Why ELT Can't Keep Up in the Era of High-Scale Data Engineering
This matters because streaming is only strategically valuable when faster operational data improves visibility, responsiveness, and confidence in downstream decisions.
Why ELT Can't Keep Up in the Era of High-Scale Data Engineering
Batch ELT pipelines create duplication, cost spikes, and governance gaps as data scales. Here’s why enterprises are rethinking legacy integration models.
Editorial Analysis
I've watched batch ELT hit its ceiling repeatedly across enterprises. The real pain emerges not when data volume grows—it's when business teams demand answers within hours, not days. Confluent's argument rings true: batch windows create stale copies that multiply storage costs and fragment truth across systems. But I'd push back on positioning this as purely a streaming versus batch problem. The issue is architectural laziness. Most organizations implement streaming as a bolt-on, leaving batch infrastructure untouched. True scale requires rethinking data freshness requirements per use case.
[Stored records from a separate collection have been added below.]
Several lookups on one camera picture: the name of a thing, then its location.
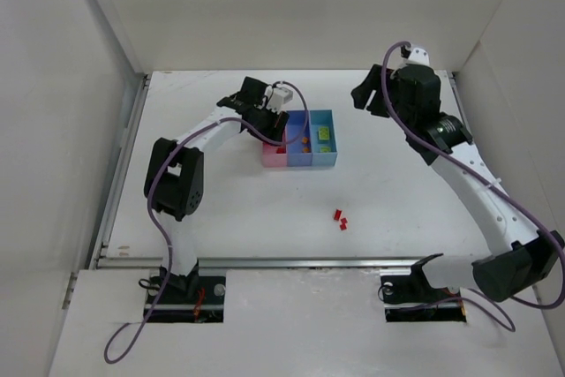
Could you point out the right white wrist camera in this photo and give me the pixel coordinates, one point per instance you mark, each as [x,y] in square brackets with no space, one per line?
[413,55]

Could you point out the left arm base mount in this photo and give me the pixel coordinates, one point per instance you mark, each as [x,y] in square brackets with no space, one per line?
[191,299]

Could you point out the aluminium rail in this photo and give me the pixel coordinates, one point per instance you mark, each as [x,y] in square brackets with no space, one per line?
[264,263]
[128,124]
[473,184]

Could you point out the left aluminium rail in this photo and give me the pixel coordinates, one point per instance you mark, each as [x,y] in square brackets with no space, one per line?
[128,124]

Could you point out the red lego brick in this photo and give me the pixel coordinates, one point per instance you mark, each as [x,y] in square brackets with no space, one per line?
[337,215]

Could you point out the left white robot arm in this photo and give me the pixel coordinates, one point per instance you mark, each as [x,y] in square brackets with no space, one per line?
[174,185]

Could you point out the right aluminium rail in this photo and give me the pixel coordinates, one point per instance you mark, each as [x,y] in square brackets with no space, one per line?
[473,184]

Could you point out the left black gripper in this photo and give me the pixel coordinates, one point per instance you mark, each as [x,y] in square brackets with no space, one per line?
[271,119]

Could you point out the pink container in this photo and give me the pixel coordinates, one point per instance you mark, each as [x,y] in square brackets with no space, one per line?
[270,159]

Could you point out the light blue container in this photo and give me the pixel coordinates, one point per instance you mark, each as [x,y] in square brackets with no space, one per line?
[322,117]

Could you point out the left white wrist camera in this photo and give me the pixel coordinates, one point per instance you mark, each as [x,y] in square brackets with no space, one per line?
[276,97]

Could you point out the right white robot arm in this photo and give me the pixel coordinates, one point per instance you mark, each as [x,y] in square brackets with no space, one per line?
[521,254]

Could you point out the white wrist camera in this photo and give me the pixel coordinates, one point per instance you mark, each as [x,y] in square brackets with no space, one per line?
[276,97]
[413,55]

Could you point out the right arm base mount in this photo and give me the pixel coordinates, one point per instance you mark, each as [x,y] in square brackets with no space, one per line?
[410,297]

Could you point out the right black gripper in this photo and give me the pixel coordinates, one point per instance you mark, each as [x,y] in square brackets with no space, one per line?
[380,92]

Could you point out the front aluminium rail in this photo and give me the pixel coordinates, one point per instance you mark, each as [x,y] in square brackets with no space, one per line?
[264,263]

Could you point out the dark blue container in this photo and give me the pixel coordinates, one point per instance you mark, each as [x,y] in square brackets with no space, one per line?
[295,131]

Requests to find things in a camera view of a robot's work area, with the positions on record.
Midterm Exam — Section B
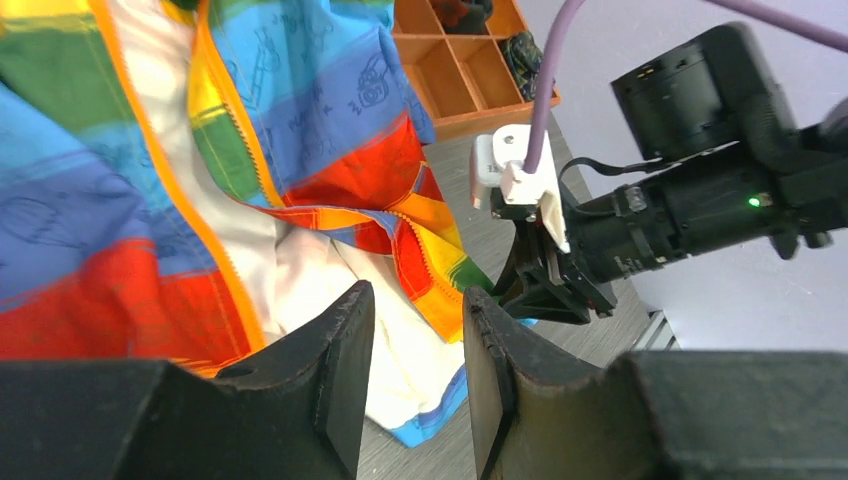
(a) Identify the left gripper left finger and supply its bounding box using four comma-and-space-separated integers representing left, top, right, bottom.
1, 281, 375, 479

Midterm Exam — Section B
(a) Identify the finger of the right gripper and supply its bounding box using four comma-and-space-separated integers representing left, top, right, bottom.
494, 221, 593, 325

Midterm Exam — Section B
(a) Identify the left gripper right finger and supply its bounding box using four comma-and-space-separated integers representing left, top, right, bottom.
464, 287, 847, 480

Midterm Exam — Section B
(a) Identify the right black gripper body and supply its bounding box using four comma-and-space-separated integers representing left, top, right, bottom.
491, 184, 670, 325

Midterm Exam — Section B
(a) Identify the rainbow striped zip jacket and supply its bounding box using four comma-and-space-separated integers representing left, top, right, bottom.
1, 1, 491, 447

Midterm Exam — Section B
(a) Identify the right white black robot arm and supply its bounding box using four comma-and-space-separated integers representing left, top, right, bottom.
493, 22, 847, 325

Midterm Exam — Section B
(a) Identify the blue green rolled tie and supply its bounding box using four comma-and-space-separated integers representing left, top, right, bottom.
498, 31, 542, 102

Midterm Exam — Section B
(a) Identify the orange compartment tray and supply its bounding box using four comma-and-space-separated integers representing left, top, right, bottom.
392, 1, 533, 141

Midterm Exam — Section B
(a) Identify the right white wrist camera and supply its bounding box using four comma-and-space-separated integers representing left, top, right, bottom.
469, 124, 571, 253

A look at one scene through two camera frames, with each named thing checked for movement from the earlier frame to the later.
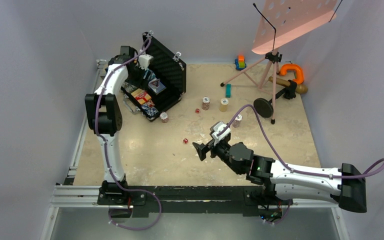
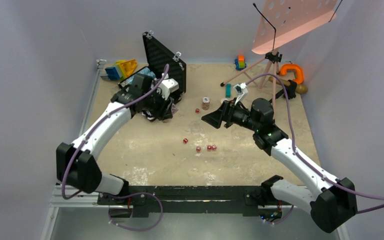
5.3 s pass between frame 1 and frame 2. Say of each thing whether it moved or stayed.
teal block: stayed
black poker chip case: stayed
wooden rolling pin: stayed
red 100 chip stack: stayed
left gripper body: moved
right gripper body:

Some analytics genuinely don't need real-time; others absolutely do. I've found success building tiered pipelines: streaming for operational decisions (fraud, personalization), batch for historical analytics. The governance gap Confluent mentions is the real killer—without proper metadata and lineage tracking, faster data just means faster propagation of bad decisions. My recommendation: audit your pipelines by decision latency requirements, not by technology preference. Then architect accordingly. Kafka becomes valuable only when it solves a specific freshness problem, not as a status symbol.